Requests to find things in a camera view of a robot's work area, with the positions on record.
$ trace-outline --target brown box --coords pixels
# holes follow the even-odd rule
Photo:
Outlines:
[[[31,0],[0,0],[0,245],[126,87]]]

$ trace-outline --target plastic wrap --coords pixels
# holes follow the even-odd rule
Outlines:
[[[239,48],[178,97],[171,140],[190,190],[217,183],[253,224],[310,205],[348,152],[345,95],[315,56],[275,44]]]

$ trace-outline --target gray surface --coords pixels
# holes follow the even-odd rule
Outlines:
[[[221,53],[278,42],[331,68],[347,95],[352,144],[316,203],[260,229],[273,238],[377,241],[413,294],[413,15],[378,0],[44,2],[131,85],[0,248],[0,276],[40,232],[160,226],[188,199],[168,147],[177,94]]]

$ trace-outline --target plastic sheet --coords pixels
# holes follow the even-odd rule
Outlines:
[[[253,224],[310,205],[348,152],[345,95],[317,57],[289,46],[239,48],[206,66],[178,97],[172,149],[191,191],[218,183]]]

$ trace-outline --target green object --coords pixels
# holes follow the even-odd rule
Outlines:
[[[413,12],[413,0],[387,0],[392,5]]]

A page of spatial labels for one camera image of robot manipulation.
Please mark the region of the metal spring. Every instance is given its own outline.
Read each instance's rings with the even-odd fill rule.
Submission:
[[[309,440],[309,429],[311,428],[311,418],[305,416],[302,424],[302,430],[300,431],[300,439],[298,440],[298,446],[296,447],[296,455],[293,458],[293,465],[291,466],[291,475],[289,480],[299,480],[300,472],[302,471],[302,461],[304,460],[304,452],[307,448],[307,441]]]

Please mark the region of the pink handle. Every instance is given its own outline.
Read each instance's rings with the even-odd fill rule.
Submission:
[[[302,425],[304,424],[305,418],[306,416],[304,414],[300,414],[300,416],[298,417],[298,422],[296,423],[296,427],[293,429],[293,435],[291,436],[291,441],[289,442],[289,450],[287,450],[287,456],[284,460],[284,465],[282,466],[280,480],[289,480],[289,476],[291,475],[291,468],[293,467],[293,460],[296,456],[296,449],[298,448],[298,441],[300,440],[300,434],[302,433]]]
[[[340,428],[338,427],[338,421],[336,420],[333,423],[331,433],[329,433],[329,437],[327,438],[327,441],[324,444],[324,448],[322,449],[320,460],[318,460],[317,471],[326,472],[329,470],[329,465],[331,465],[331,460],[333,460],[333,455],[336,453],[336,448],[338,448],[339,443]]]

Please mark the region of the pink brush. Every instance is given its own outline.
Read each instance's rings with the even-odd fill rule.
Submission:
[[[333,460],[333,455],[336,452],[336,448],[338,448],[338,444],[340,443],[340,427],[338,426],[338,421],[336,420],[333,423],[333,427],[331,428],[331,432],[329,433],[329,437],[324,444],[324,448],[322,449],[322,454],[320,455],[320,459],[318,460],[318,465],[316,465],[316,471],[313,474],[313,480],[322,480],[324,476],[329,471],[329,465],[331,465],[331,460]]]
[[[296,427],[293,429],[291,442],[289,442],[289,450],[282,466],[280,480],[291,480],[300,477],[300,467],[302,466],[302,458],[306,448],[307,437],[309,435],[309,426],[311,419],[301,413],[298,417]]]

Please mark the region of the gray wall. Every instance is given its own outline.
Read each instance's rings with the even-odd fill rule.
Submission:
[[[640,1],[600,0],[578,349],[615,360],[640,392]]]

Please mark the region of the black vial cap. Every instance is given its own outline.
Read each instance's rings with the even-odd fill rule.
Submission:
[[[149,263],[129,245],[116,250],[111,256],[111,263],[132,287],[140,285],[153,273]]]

* * *

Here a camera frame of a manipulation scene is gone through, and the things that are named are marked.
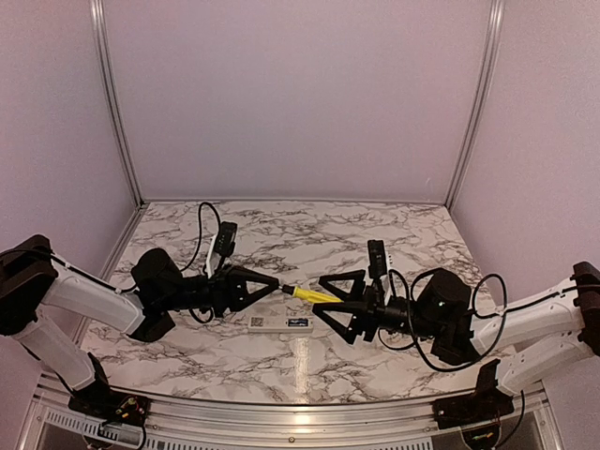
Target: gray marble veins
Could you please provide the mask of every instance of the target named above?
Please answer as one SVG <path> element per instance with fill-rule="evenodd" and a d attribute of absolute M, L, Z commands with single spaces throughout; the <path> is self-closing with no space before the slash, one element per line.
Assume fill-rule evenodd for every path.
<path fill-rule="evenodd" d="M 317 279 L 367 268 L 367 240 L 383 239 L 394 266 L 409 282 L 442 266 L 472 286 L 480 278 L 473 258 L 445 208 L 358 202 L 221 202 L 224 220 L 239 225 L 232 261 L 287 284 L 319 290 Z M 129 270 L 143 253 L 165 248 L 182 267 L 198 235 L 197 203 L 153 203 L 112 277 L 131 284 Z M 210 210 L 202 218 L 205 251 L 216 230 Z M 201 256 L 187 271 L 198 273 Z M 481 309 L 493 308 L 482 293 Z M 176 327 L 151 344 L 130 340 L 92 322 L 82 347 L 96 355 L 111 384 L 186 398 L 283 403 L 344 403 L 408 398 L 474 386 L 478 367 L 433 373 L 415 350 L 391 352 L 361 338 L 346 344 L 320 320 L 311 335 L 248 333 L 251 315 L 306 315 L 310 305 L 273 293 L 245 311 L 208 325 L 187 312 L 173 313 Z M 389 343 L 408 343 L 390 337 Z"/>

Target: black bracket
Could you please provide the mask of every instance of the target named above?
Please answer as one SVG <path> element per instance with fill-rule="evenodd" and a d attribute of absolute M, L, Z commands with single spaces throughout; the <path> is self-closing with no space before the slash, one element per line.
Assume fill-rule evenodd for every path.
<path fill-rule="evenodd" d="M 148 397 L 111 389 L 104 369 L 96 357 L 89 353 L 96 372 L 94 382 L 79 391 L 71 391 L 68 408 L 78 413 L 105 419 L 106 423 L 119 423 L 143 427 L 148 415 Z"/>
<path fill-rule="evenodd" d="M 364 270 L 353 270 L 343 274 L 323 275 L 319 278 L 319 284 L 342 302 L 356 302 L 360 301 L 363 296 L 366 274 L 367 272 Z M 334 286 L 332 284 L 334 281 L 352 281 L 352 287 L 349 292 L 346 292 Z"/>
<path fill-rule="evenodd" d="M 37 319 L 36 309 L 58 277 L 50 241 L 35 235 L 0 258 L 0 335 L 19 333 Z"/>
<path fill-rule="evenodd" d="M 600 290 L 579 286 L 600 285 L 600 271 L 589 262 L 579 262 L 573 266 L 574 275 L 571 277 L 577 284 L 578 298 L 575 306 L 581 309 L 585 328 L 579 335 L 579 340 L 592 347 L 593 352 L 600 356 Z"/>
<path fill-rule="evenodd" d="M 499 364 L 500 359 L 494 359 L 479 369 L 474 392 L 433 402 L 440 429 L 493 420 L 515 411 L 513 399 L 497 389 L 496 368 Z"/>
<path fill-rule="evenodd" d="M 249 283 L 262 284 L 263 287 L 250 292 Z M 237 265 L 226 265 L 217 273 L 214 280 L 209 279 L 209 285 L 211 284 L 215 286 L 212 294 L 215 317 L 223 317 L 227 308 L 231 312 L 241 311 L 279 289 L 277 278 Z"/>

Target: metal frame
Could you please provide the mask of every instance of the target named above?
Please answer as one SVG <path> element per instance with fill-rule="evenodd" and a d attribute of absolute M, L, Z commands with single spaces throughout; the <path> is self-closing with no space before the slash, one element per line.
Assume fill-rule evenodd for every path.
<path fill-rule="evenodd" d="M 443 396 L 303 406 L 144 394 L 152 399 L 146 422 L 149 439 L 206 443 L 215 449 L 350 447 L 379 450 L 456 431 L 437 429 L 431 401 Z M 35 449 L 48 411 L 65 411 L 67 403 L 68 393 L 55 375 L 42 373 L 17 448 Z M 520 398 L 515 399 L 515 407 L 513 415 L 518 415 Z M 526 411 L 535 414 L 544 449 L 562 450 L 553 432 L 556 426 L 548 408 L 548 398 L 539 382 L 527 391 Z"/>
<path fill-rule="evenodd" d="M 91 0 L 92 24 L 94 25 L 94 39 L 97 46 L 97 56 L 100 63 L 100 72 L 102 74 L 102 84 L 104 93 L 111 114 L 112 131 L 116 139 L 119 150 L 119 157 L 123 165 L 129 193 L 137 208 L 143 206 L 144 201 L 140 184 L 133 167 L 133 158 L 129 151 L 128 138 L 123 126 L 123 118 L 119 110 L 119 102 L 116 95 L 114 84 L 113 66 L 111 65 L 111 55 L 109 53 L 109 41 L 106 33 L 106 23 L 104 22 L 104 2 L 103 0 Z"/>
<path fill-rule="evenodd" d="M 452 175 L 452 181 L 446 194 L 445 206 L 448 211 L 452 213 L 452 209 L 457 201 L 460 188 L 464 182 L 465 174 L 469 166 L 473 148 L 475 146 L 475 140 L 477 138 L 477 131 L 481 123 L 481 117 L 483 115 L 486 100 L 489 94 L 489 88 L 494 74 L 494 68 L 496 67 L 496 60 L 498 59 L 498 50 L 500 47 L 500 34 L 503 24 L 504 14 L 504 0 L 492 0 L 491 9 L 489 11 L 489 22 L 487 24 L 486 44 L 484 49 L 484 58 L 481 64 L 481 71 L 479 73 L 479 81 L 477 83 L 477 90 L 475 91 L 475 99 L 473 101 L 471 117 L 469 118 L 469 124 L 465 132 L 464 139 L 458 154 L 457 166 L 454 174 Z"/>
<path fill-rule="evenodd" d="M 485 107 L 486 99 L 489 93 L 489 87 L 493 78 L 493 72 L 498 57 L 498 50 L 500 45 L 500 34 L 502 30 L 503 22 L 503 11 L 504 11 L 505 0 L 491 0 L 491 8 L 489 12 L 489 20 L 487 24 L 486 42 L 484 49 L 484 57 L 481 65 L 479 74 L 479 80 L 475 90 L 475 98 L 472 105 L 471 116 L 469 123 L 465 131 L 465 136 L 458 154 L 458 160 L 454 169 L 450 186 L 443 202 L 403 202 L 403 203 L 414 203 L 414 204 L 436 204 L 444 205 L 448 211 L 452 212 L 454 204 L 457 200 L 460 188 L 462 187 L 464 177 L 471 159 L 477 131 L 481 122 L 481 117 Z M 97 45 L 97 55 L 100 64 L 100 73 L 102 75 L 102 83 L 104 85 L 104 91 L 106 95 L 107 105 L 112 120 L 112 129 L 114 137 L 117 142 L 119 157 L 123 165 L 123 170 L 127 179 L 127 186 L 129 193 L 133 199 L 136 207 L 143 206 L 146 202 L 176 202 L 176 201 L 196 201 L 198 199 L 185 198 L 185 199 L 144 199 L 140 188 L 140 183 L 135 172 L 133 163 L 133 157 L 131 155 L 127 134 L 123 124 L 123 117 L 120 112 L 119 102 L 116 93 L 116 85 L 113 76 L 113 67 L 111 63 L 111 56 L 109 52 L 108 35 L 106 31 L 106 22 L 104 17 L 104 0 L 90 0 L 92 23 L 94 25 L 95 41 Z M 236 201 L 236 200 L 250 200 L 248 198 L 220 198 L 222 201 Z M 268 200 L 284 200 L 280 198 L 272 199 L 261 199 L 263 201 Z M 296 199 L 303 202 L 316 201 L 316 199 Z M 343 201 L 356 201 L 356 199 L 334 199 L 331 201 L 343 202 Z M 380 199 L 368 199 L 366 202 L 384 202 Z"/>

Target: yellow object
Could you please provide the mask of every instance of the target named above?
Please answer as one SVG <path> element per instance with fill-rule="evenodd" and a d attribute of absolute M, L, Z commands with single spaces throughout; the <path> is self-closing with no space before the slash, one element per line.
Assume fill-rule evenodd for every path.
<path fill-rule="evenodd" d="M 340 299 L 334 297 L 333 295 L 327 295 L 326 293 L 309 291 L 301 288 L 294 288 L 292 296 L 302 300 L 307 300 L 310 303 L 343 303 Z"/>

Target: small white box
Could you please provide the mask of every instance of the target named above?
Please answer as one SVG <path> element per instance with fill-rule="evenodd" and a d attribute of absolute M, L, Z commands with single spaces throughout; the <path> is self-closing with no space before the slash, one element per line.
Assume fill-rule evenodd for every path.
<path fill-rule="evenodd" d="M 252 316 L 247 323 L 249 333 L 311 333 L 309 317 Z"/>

---

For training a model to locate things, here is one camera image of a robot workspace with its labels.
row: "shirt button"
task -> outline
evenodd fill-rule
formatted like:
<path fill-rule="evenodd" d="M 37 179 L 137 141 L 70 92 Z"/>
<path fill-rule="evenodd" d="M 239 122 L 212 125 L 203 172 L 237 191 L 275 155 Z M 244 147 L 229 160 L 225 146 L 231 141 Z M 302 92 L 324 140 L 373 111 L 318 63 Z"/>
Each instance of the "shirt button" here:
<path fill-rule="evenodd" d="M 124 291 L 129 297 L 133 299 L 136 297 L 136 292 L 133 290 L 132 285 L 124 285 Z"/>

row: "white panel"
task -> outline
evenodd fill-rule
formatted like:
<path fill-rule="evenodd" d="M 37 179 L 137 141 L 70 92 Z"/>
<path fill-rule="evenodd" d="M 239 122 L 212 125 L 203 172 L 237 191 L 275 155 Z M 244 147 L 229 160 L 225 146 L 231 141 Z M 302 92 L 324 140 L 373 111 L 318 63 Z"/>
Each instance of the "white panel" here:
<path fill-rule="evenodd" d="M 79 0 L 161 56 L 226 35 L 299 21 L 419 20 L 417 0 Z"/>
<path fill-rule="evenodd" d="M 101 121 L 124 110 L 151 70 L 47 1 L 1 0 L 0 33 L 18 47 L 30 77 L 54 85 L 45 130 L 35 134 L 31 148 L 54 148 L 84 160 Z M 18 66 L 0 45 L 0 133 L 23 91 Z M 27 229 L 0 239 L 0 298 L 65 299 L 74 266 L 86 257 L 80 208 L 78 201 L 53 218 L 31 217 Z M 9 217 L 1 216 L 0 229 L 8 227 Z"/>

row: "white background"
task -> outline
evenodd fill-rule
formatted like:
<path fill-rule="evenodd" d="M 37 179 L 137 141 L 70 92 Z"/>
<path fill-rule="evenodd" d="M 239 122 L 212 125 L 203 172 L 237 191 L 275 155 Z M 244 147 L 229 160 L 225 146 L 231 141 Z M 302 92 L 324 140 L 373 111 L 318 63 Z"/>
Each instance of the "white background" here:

> **REQUIRED WORK**:
Gather each line in the data that holds the string "plastic".

> **ANSWER TO THIS EXERCISE**:
$ trace-outline --target plastic wrap --coords pixels
$ trace-outline --target plastic sheet --coords pixels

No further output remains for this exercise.